Aquello impresionó demasiado a Harriet para dejarle proferir más que unas palabras de viva sorpresa. Emma Prosiguió:

—Harriet, si te digo que intentes dominarte, no es por mí; si te digo que pienses menos en esto, que hables menos del señor Elton no es por mí; sobre todo por tu propio bien quisiera que me hicieses caso, por algo que es más importante que mi comodidad, un hábito de imponerte a ti misma, una consideración de cuál es tu deber, una preocupación por tu dignidad, una necesidad de evitar las sospechas de los otros, de cuidar de tu salud y de tu buen nombre, y de recuperar la tranquilidad. Éstos son los motivos que me impulsan a insistir tanto en este asunto. Son cosas muy importantes, y me sabe muy mal el ver que no te das suficientemente cuenta de hasta qué punto lo son como para obrar en consecuencia. El quererme evitar una violencia es algo muy secundario. Lo que yo quiero es salvarte de un desasosiego mucho mayor. A veces he podido tener la impresión de que Harriet no iba a perdonarme nunca… ni siquiera por el afecto que me profesa.

Esta apelación al cariño que las unía pudo más que todo el resto. La idea de que estaba faltando a sus deberes de gratitud y de consideración para con la señorita Woodhouse, a la que la muchacha quería muy de veras, la dejó sumida en la aflicción, y cuando su desconsuelo empezó a ceder en intensidad, se encontraba aún lo suficientemente conmovida como para seguir los buenos consejos de Emma, y perseverar en su decisión.

—¡Tú, que has sido la mejor amiga que he tenido en mi vida! ¡Con la gratitud que te debo! ¡No hay nadie como tú! ¡No me importa nadie tanto como tú! ¡Oh, Emma… qué ingrata he sido!

Estas exclamaciones, acompañadas de las miradas y de los gestos más convincentes, hicieron pensar a Emma que nunca había querido tanto a Harriet, y que nunca había apreciado su afecto tanto como entonces.

«No hay ningún encanto comparable al de la ternura de corazón —decía para sí misma más tarde—. No hay nada que pueda comparársele.

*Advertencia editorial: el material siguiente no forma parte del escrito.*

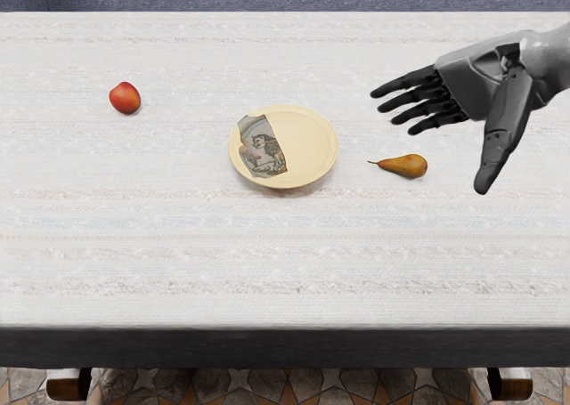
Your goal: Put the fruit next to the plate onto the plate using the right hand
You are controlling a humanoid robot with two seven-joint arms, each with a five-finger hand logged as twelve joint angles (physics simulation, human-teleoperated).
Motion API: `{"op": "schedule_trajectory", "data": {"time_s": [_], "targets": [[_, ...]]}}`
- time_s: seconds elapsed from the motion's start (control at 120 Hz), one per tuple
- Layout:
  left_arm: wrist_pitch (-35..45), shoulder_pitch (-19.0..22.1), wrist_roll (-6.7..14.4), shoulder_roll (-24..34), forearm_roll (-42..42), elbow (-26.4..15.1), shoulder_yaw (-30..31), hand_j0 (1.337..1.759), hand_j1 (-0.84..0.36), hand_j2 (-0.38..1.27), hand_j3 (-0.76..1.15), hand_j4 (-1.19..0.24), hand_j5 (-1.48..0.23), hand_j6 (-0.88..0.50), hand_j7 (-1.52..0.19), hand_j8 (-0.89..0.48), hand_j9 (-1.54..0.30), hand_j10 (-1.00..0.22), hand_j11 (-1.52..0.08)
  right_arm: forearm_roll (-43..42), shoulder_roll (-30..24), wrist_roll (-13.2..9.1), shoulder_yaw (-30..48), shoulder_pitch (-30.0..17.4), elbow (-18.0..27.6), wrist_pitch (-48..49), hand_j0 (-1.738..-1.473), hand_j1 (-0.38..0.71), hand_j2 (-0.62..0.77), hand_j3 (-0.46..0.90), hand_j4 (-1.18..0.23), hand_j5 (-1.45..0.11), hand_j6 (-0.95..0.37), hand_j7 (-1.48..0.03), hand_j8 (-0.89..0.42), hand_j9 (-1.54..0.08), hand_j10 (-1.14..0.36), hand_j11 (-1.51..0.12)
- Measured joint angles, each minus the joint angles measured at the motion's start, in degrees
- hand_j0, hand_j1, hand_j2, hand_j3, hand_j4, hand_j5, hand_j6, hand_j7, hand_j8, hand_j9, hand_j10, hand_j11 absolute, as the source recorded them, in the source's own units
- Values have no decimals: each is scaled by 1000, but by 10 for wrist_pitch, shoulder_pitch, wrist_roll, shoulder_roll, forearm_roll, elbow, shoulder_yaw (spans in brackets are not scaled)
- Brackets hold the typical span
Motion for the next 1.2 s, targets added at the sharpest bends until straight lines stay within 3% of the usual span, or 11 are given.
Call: {"op": "schedule_trajectory", "data": {"time_s": [0.158, 0.242, 0.342, 0.483, 0.583, 0.767, 1.017, 1.2], "targets": [[0, 0, 0, 0, 0, 0, 0, 1658, 346, 0, 0, -2, -3, -2, -3, -2, -3, -2, -3, -10, -13, 0, -7, -10, -6, 0, -1658, -324, -5, 0, -22, -27, -22, -27, -22, -27, -22, -27], [0, 0, 0, 0, 0, 0, 0, 1658, 346, 0, 0, -2, -3, -2, -3, -2, -3, -2, -3, -52, 13, 0, -9, -25, -30, -18, -1658, -323, -5, 0, -23, -28, -23, -28, -23, -28, -23, -28], [0, 0, 0, 0, 0, 0, 0, 1658, 346, 0, 0, -2, -3, -2, -3, -2, -3, -2, -3, -102, 75, 0, -31, -35, -53, -115, -1658, -322, -6, 0, -24, -29, -25, -29, -24, -29, -24, -29], [0, 0, 0, 0, 0, 0, 0, 1658, 346, 0, 0, -2, -3, -2, -3, -2, -3, -2, -3, -121, 193, 0, -170, 47, -67, -272, -1658, -320, -6, 0, -26, -31, -27, -31, -26, -31, -26, -31], [0, 0, 0, 0, 0, 0, 0, 1658, 346, 0, 0, -2, -3, -2, -3, -2, -3, -2, -3, -124, 258, 0, -236, 76, -69, -380, -1658, -321, -5, 0, -25, -31, -26, -31, -26, -31, -25, -31], [0, 0, 0, 0, 0, 0, 0, 1658, 346, 0, 0, -2, -3, -2, -3, -2, -3, -2, -3, -127, 377, 0, -329, 87, -81, -469, -1658, -318, -5, 0, -28, -35, -29, -34, -28, -34, -27, -34], [0, 0, 0, 0, 0, 0, 0, 1658, 346, 0, 0, -2, -3, -2, -3, -2, -3, -2, -3, -128, 460, 0, -364, 51, -101, -566, -1658, -312, -6, 0, -32, -41, -33, -41, -33, -41, -32, -41], [0, 0, 0, 0, 0, 0, 0, 1658, 346, 0, 0, -2, -3, -2, -3, -2, -3, -2, -3, -129, 506, 0, -358, -6, -160, -583, -1658, -283, -10, 0, -56, -72, -57, -72, -56, -72, -56, -72]]}}
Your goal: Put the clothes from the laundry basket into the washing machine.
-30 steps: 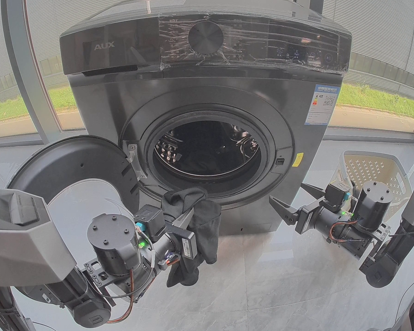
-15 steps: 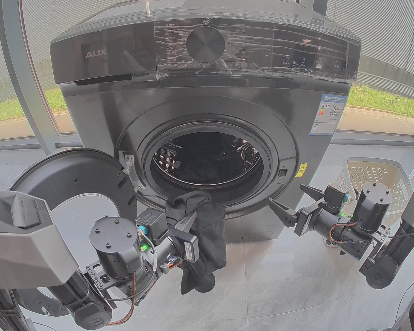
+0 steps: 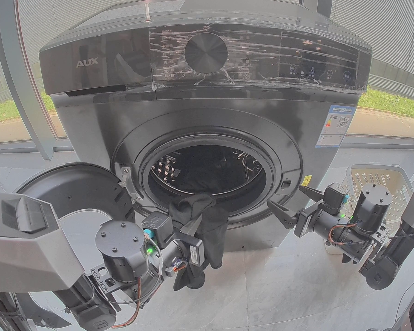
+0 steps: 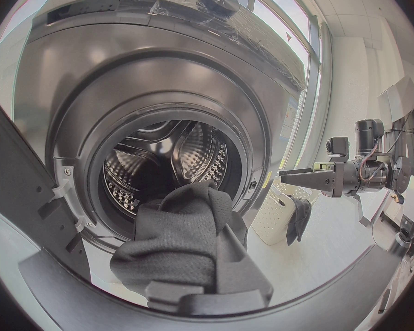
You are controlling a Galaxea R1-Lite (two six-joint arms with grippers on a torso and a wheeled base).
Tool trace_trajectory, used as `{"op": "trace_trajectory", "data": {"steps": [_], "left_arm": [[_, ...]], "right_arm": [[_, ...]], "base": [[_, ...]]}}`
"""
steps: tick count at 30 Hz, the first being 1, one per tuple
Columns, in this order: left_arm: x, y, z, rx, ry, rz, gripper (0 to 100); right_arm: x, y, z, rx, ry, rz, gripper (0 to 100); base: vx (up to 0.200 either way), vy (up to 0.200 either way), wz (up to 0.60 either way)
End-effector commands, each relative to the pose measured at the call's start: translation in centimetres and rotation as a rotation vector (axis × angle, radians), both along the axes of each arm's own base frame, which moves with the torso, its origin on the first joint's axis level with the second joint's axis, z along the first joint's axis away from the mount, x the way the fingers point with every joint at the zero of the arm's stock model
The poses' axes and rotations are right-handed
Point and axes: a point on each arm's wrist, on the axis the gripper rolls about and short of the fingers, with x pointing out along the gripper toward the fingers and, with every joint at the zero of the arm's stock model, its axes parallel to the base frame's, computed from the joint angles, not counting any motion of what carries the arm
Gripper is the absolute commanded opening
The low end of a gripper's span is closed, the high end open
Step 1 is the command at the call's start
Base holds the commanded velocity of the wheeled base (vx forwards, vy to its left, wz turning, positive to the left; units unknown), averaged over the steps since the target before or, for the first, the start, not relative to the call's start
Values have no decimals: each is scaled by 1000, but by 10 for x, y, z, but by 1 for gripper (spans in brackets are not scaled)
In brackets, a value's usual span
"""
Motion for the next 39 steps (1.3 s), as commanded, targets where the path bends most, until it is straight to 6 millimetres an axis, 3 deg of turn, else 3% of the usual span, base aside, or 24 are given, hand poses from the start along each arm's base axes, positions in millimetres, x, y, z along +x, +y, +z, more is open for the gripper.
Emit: {"op": "trace_trajectory", "data": {"steps": [1,25,28,30,35,39], "left_arm": [[-1,-6,-5,8,9,-15,0],[7,-18,-8,-19,5,3,0],[15,-21,-3,-57,-12,1,0],[38,-18,-12,-48,-15,49,0],[57,-21,-25,-44,-13,29,0],[83,-32,-32,-82,-38,-56,0]], "right_arm": [[-2,0,0,-1,2,3,100],[-10,0,0,-6,10,20,100],[-10,0,0,-6,10,20,100],[-10,0,0,-6,12,20,100],[-11,0,2,-3,6,20,100],[-12,-1,3,-1,2,20,100]], "base": [[0,0,0],[25,0,0],[0,0,0],[0,0,0],[0,0,0],[0,0,0]]}}
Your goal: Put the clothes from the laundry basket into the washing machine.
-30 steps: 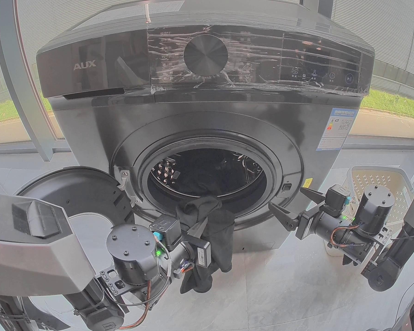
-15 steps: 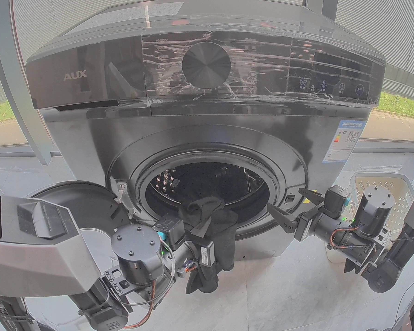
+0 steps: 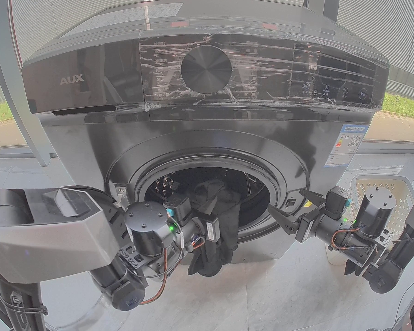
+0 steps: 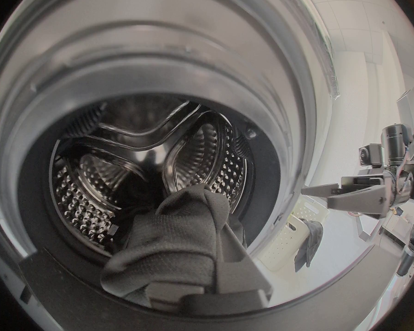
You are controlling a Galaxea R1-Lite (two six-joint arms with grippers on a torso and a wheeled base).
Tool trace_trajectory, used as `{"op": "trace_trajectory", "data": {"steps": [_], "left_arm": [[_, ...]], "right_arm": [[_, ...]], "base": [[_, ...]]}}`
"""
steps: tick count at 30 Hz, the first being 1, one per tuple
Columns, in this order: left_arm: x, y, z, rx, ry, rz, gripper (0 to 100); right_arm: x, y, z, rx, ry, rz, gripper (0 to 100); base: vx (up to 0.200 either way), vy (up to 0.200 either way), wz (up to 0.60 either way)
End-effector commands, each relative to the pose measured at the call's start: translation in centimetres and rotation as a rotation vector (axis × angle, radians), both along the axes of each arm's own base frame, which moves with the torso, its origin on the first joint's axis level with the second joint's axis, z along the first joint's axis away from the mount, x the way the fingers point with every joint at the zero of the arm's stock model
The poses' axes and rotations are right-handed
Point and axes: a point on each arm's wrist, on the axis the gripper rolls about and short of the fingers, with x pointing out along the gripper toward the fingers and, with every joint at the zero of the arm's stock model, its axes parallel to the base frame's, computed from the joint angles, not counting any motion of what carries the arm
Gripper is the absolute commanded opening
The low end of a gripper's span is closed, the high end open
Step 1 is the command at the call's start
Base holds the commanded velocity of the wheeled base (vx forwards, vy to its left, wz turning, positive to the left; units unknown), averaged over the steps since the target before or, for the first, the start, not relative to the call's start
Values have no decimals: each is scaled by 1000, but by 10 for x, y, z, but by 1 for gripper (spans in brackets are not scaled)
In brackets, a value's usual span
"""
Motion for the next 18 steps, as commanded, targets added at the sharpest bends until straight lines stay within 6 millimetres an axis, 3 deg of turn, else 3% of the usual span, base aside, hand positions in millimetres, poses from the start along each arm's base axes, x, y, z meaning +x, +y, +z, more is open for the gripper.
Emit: {"op": "trace_trajectory", "data": {"steps": [1,9,18], "left_arm": [[40,-14,-27,-20,-12,-24,0],[70,-37,-68,-38,12,-14,0],[114,-63,-71,-57,-3,34,0]], "right_arm": [[-1,-1,2,3,-6,0,100],[-2,-1,1,1,-2,2,100],[-1,-1,1,0,-1,2,100]], "base": [[0,0,0],[0,0,0],[0,0,0]]}}
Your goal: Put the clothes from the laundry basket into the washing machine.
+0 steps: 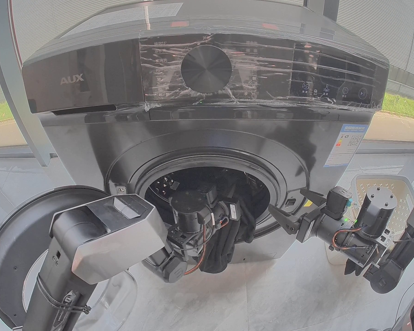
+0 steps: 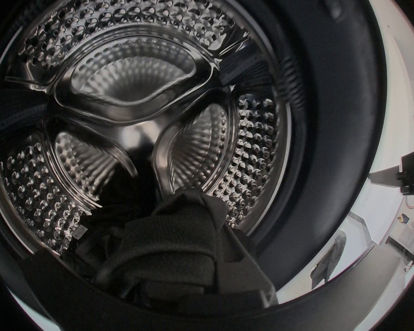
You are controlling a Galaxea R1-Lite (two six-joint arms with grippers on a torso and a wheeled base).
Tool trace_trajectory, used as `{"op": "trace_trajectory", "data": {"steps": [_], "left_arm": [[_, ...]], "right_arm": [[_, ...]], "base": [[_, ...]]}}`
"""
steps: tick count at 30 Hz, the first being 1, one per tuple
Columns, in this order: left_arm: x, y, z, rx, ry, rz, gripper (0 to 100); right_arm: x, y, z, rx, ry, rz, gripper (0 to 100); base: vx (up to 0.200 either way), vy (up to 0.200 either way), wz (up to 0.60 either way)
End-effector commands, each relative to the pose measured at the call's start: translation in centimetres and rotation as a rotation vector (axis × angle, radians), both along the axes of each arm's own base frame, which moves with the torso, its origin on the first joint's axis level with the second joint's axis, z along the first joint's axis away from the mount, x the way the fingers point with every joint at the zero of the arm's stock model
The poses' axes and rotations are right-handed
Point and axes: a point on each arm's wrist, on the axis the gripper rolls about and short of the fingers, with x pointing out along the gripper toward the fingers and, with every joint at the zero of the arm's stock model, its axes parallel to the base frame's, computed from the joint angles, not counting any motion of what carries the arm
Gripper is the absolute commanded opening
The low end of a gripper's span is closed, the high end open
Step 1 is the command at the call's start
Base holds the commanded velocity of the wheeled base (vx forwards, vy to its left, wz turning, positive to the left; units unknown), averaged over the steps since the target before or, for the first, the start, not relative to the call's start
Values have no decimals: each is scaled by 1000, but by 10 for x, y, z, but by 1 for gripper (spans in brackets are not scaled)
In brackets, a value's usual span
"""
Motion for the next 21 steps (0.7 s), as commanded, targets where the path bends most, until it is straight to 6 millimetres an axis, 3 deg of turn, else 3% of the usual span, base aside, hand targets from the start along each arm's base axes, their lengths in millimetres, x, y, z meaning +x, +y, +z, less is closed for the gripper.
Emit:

La efusividad y la ternura de corazón, unidas a un temperamento abierto y cariñoso, valen más y son más atractivas que toda la clarividencia del mundo. Estoy segurísima. Es su bondad, su buen corazón lo que hace que todo el mundo quiera tanto a mi padre… lo que hace que Isabella sea tan popular… Ahora me doy cuenta… pero ya sé cómo apreciarla y respetarla… Harriet es superior a mí por el encanto y la felicidad que irradia… ¡Mi querida Harriet…! No te cambiaría por la mujer más inteligente, de mejor criterio, de más claridad mental… ¡Oh, la frialdad de una Jane Fairfax…! Harriet vale cien veces más que las que son como ella… Y para esposa… para esposa de un hombre de buen juicio… es inapreciable. No quiero citar nombres; pero ¡feliz el hombre que cambie a Emma por Harriet!»